In a perfect world where our society took this kind of violence seriously and actively worked to dismantle the cultural structures that prop it up, there would be few victims. That is the ideal. Outside of that pipe dream, here’s a simpler one: It would be nice if there was always someone in the room to remind everyone that a victim of the violence they are portraying will undoubtedly witness their product, and their interpretation should be considered.
That this does not happen is not just a sports problem (though it is that, too, but only in the way that sports are a microcosm reflecting ourselves back at us). This is a problem with a culture that does not care about victims and that tolerates—even sanctions and encourages—abuse. We are a culture who privileges the perspective of abusers. That is most evident in moments like these, when we find ourselves asking, “How did so many people approve this ad, this label, or this video?”

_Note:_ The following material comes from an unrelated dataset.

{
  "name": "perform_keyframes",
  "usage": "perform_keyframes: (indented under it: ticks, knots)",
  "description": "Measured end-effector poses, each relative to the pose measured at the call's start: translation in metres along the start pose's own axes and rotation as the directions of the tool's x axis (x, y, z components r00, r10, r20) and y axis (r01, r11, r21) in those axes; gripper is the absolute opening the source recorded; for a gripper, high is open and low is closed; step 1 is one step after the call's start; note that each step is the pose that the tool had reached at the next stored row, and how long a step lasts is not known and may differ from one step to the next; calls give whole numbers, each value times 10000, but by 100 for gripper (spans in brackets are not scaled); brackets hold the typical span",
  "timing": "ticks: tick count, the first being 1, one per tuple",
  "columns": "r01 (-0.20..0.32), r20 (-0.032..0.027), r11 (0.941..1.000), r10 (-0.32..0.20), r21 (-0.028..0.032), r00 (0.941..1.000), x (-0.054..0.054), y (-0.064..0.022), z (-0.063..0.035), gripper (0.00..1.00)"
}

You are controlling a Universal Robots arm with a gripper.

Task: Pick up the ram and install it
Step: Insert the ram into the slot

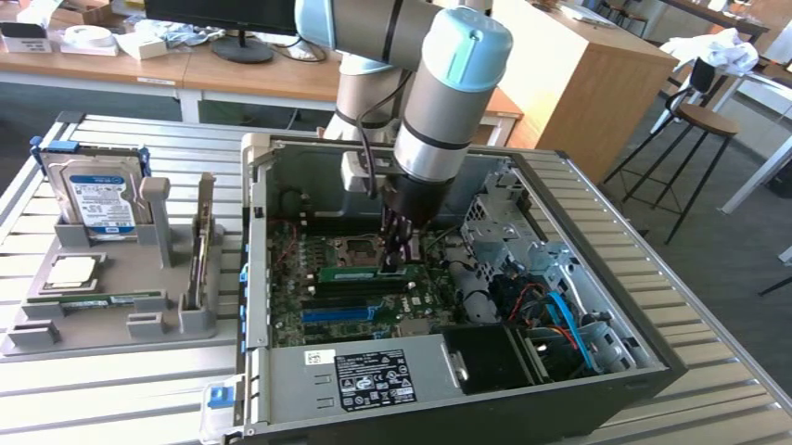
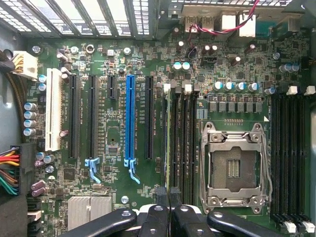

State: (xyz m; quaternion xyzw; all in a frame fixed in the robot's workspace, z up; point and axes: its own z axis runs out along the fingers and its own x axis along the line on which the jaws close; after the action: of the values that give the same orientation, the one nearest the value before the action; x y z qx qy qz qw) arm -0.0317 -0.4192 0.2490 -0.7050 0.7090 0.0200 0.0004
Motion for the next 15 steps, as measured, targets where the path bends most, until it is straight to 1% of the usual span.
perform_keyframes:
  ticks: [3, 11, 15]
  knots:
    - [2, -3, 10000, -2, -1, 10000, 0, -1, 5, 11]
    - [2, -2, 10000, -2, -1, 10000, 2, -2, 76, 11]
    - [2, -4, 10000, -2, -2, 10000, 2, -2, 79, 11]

The night the Cavs showed the video in the arena, statistics tell us that the odds were high that a woman was sitting next to her abuser, their shoulders or knees probably touching. We can imagine her turning her eyes to the Humongotron upon hearing the first bars of “I’ve Had The Time of My Life.” Then she would have seen a scene unfold onscreen that probably would have caused her back to stiffen, shifting away from her partner as she recognized too well the dynamic she was seeing. And then she would have had to watch and listen to the people around her laugh and perhaps even cheer the satisfied smirk of the man at the end of the video as he said, “Go Cavs.”
Then she might have looked over at her partner, her abuser, and seen him, a dedicated Cavaliers fan, enjoying that video. He, too would have recognized the dynamic—but for him, the message he received would have been “Yeah boy!,” with a double thumbs-up from the Cavs. Neither one would have thought they were looking at a “mistake.”